▸ Task brief
For each line in the data that includes "along", make a copy.

****************

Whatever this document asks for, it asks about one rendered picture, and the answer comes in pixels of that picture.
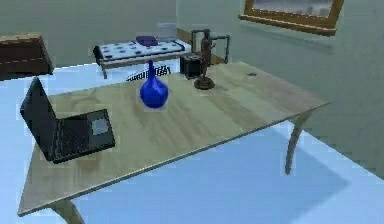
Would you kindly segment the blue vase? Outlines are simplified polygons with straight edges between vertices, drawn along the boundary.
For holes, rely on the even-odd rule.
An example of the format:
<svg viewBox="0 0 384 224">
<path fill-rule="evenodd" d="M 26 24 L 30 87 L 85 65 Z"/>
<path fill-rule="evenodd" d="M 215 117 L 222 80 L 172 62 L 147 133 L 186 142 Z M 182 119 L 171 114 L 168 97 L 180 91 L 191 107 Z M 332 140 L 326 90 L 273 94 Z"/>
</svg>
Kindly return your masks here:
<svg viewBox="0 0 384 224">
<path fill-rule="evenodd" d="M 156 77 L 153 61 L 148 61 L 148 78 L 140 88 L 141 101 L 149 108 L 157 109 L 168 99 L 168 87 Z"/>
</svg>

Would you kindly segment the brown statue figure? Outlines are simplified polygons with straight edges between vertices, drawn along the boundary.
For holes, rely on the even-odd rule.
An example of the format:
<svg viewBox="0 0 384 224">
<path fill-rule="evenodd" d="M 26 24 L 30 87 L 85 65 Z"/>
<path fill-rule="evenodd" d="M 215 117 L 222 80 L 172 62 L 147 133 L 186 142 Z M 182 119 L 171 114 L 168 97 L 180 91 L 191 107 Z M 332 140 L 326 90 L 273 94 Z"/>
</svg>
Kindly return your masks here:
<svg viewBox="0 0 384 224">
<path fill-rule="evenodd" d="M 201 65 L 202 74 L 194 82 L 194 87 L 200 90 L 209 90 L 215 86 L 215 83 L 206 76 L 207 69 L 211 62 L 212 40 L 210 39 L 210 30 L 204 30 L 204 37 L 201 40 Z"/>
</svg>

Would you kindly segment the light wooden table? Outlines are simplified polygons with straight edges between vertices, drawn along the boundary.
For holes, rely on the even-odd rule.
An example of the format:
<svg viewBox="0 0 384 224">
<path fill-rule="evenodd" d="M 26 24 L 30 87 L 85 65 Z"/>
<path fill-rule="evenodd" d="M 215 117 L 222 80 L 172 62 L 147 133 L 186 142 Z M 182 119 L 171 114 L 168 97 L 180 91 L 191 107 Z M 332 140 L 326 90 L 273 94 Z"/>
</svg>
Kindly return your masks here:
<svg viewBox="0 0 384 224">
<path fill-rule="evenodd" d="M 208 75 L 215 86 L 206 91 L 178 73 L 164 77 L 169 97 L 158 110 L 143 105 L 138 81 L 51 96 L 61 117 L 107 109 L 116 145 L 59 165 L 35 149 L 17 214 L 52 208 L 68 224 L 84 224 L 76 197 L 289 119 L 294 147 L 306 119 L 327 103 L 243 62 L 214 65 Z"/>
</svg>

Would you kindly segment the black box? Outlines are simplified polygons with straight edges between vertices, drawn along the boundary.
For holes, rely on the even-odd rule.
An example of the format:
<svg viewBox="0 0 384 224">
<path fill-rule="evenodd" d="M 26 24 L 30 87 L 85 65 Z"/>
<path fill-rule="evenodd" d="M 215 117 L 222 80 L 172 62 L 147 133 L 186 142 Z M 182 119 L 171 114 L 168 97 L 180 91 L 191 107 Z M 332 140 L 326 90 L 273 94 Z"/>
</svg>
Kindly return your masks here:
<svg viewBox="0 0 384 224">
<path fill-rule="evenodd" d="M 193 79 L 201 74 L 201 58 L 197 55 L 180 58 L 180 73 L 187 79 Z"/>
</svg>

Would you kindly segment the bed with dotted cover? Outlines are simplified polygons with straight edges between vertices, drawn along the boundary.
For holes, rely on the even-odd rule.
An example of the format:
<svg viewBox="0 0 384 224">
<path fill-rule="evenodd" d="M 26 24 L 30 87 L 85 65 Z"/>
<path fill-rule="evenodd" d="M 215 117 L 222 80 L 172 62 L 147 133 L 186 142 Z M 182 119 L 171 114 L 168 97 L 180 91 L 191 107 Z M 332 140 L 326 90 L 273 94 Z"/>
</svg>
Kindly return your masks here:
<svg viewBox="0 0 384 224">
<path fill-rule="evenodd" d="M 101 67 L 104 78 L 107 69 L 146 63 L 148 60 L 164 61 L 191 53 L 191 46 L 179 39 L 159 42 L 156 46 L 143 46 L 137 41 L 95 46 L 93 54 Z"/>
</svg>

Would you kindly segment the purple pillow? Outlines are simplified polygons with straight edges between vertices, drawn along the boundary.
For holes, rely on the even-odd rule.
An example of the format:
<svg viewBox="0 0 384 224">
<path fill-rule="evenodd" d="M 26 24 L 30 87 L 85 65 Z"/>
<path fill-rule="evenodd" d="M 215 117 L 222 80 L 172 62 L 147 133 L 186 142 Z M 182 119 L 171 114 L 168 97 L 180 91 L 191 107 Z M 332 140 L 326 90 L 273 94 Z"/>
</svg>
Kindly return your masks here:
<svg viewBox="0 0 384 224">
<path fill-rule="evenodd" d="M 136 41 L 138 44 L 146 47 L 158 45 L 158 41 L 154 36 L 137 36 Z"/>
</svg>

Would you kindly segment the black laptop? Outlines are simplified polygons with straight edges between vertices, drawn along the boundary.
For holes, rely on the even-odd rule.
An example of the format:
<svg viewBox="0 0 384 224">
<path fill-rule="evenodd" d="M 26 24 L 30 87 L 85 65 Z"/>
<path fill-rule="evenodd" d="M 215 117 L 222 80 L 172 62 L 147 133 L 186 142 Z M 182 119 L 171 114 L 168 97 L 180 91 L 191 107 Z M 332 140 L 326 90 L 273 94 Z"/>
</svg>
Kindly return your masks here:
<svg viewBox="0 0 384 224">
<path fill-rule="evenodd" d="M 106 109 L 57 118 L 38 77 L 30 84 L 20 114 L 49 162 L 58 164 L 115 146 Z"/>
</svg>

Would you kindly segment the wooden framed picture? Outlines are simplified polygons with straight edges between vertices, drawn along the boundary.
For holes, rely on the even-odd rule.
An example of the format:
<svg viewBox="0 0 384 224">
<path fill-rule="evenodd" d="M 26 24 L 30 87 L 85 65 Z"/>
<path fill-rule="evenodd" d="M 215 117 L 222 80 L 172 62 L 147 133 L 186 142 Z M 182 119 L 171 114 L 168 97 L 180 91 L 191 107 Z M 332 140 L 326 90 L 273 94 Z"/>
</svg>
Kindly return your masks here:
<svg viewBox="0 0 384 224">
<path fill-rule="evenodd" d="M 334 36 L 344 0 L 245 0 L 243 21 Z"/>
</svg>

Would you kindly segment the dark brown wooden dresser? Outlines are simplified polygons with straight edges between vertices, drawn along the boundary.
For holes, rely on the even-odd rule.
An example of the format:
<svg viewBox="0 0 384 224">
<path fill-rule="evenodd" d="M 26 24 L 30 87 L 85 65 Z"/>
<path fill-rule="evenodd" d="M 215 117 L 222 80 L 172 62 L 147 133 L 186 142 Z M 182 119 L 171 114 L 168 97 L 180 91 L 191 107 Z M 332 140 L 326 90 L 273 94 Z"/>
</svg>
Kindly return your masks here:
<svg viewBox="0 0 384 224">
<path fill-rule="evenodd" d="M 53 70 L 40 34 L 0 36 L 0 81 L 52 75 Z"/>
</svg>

****************

▸ Solved problem
Would you kindly segment the blue vase? Outlines are simplified polygons with straight edges between vertices, drawn along the boundary.
Would you kindly segment the brown statue figure? Outlines are simplified polygons with straight edges between vertices, drawn along the boundary.
Would you kindly segment the light wooden table? Outlines are simplified polygons with straight edges between vertices, drawn along the boundary.
Would you kindly segment the black box? Outlines are simplified polygons with straight edges between vertices, drawn along the boundary.
Would you kindly segment the bed with dotted cover? Outlines are simplified polygons with straight edges between vertices, drawn along the boundary.
Would you kindly segment the purple pillow? Outlines are simplified polygons with straight edges between vertices, drawn along the boundary.
Would you kindly segment the black laptop? Outlines are simplified polygons with straight edges between vertices, drawn along the boundary.
Would you kindly segment the wooden framed picture? Outlines are simplified polygons with straight edges between vertices, drawn along the boundary.
Would you kindly segment the dark brown wooden dresser? Outlines are simplified polygons with straight edges between vertices, drawn along the boundary.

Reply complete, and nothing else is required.